About this task: Look in the material below for the line holding "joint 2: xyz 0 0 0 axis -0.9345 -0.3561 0". Set it down exactly, with each later line up to and including the line holding "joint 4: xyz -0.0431".

Source data:

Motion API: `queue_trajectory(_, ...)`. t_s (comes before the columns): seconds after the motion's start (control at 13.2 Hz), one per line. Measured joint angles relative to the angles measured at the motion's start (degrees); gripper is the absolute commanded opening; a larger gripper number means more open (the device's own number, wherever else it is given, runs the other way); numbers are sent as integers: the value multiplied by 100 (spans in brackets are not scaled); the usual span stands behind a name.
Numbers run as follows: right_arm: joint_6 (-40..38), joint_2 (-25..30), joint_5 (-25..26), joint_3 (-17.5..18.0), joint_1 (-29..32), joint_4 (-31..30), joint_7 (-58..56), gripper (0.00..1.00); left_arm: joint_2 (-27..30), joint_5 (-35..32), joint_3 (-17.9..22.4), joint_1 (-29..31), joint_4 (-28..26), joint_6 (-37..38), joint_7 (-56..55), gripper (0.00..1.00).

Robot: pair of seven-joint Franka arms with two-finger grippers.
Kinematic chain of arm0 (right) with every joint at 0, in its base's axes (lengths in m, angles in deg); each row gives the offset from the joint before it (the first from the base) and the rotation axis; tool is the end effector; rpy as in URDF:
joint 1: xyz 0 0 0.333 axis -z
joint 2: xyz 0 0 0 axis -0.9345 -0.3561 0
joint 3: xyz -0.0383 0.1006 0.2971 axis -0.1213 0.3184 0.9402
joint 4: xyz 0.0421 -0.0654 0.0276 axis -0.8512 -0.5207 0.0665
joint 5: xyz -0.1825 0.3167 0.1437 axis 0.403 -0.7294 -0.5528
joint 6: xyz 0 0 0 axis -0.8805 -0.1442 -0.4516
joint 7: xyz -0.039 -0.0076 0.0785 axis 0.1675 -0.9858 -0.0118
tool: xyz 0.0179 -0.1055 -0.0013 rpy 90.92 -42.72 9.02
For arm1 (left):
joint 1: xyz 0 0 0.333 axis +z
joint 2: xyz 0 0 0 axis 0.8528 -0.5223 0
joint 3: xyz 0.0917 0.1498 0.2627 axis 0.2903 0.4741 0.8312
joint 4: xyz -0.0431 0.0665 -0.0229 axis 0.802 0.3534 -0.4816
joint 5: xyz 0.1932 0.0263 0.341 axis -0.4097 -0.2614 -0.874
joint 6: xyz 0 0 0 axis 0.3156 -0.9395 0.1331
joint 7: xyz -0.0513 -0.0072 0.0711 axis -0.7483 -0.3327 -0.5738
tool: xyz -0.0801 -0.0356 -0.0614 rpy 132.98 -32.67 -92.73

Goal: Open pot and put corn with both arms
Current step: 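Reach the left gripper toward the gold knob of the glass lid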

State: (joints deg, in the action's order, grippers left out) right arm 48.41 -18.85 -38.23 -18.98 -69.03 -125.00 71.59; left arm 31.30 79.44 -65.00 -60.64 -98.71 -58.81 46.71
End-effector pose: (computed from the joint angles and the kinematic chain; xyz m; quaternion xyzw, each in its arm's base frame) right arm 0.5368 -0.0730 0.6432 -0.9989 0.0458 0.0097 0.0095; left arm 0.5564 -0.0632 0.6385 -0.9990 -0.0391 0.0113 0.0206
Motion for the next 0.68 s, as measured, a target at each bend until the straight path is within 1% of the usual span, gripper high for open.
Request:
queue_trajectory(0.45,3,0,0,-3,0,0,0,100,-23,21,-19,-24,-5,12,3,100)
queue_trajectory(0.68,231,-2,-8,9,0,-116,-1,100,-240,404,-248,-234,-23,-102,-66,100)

Written answer:
joint 2: xyz 0 0 0 axis -0.9345 -0.3561 0
joint 3: xyz -0.0383 0.1006 0.2971 axis -0.1213 0.3184 0.9402
joint 4: xyz 0.0421 -0.0654 0.0276 axis -0.8512 -0.5207 0.0665
joint 5: xyz -0.1825 0.3167 0.1437 axis 0.403 -0.7294 -0.5528
joint 6: xyz 0 0 0 axis -0.8805 -0.1442 -0.4516
joint 7: xyz -0.039 -0.0076 0.0785 axis 0.1675 -0.9858 -0.0118
tool: xyz 0.0179 -0.1055 -0.0013 rpy 90.92 -42.72 9.02
For arm1 (left):
joint 1: xyz 0 0 0.333 axis +z
joint 2: xyz 0 0 0 axis 0.8528 -0.5223 0
joint 3: xyz 0.0917 0.1498 0.2627 axis 0.2903 0.4741 0.8312
joint 4: xyz -0.0431 0.0665 -0.0229 axis 0.802 0.3534 -0.4816

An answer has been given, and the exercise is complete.